─── Excerpted records

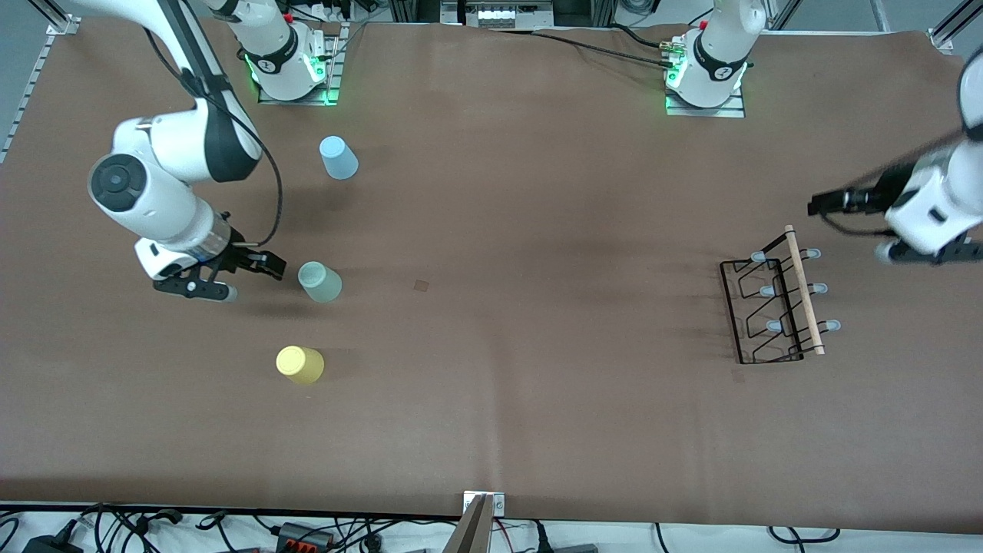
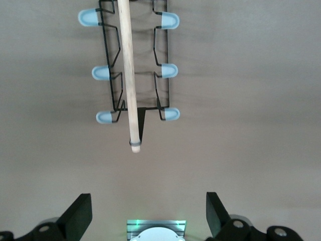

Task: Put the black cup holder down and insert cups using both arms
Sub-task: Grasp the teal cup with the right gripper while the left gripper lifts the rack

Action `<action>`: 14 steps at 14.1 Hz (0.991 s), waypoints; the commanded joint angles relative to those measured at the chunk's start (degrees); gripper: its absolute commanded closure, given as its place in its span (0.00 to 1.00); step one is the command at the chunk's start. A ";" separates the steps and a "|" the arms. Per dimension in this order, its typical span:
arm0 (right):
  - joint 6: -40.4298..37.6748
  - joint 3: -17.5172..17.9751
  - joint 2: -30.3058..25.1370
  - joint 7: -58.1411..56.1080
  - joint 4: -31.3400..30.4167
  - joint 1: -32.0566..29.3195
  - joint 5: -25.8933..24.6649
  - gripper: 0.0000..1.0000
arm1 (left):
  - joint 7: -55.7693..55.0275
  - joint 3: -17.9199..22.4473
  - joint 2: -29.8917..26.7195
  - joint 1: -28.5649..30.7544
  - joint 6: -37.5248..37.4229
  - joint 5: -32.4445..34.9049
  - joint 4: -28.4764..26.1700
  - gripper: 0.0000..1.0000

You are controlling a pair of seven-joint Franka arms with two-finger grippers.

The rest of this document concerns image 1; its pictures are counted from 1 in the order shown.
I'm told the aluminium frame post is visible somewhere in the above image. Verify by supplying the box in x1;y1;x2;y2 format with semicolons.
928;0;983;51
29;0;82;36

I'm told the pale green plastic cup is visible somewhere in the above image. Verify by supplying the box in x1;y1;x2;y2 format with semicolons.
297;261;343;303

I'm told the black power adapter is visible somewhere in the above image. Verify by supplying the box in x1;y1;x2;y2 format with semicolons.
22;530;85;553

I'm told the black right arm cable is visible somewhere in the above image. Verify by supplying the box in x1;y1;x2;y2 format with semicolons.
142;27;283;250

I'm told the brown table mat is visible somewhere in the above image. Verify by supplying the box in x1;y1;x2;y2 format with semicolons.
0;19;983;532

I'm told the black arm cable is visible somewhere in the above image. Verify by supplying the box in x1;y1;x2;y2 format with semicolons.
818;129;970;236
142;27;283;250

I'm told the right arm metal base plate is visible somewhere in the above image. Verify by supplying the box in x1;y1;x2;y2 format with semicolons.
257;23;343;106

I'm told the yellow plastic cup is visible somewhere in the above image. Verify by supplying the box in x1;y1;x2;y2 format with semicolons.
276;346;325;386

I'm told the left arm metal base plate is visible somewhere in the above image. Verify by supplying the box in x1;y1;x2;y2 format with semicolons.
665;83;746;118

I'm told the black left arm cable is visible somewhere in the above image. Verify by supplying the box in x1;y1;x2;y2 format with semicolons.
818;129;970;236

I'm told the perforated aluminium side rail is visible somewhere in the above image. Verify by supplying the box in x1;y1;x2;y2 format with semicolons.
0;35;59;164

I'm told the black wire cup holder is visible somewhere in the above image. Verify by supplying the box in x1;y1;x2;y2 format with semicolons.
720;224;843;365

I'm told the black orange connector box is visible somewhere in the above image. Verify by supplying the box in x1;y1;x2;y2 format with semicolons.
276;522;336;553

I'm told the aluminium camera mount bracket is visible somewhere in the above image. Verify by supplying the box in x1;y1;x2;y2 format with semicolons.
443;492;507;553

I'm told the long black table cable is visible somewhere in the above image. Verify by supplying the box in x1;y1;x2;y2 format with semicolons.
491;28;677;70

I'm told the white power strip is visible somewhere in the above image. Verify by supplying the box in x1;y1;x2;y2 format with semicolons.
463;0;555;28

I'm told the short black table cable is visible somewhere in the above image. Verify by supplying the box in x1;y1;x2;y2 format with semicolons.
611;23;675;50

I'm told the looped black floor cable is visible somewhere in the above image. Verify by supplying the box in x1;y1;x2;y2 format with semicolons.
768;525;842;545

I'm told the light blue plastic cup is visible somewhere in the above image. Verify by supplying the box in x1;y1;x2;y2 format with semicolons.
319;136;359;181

──────

### Aim of the task
Print only the lines running from the one with "I'm told the yellow" to the final line of the data above, each exactly as it appears.

### Response area
I'm told the yellow plastic cup is visible somewhere in the above image. Verify by supplying the box in x1;y1;x2;y2 format with semicolons.
276;346;325;386

I'm told the left arm metal base plate is visible somewhere in the above image. Verify by supplying the box in x1;y1;x2;y2 format with semicolons.
665;83;746;118

I'm told the black left arm cable is visible somewhere in the above image. Verify by supplying the box in x1;y1;x2;y2 format with semicolons.
818;129;970;236

I'm told the perforated aluminium side rail is visible somewhere in the above image. Verify by supplying the box in x1;y1;x2;y2 format with semicolons.
0;35;59;164

I'm told the black wire cup holder is visible somewhere in the above image. Verify by supplying the box in x1;y1;x2;y2 format with semicolons.
720;224;843;365

I'm told the black orange connector box is visible somewhere in the above image. Verify by supplying the box in x1;y1;x2;y2 format with semicolons.
276;522;336;553

I'm told the aluminium camera mount bracket is visible somewhere in the above image. Verify by supplying the box in x1;y1;x2;y2 format with semicolons.
443;492;507;553

I'm told the long black table cable is visible somewhere in the above image. Verify by supplying the box in x1;y1;x2;y2 format with semicolons.
491;28;677;70

I'm told the white power strip is visible somewhere in the above image. Verify by supplying the box in x1;y1;x2;y2 format with semicolons.
463;0;555;28

I'm told the short black table cable is visible somewhere in the above image. Verify by supplying the box in x1;y1;x2;y2 format with semicolons.
611;23;675;50

I'm told the looped black floor cable is visible somewhere in the above image. Verify by supplying the box in x1;y1;x2;y2 format with semicolons.
768;525;842;545

I'm told the light blue plastic cup is visible somewhere in the above image. Verify by supplying the box in x1;y1;x2;y2 format with semicolons.
319;136;359;181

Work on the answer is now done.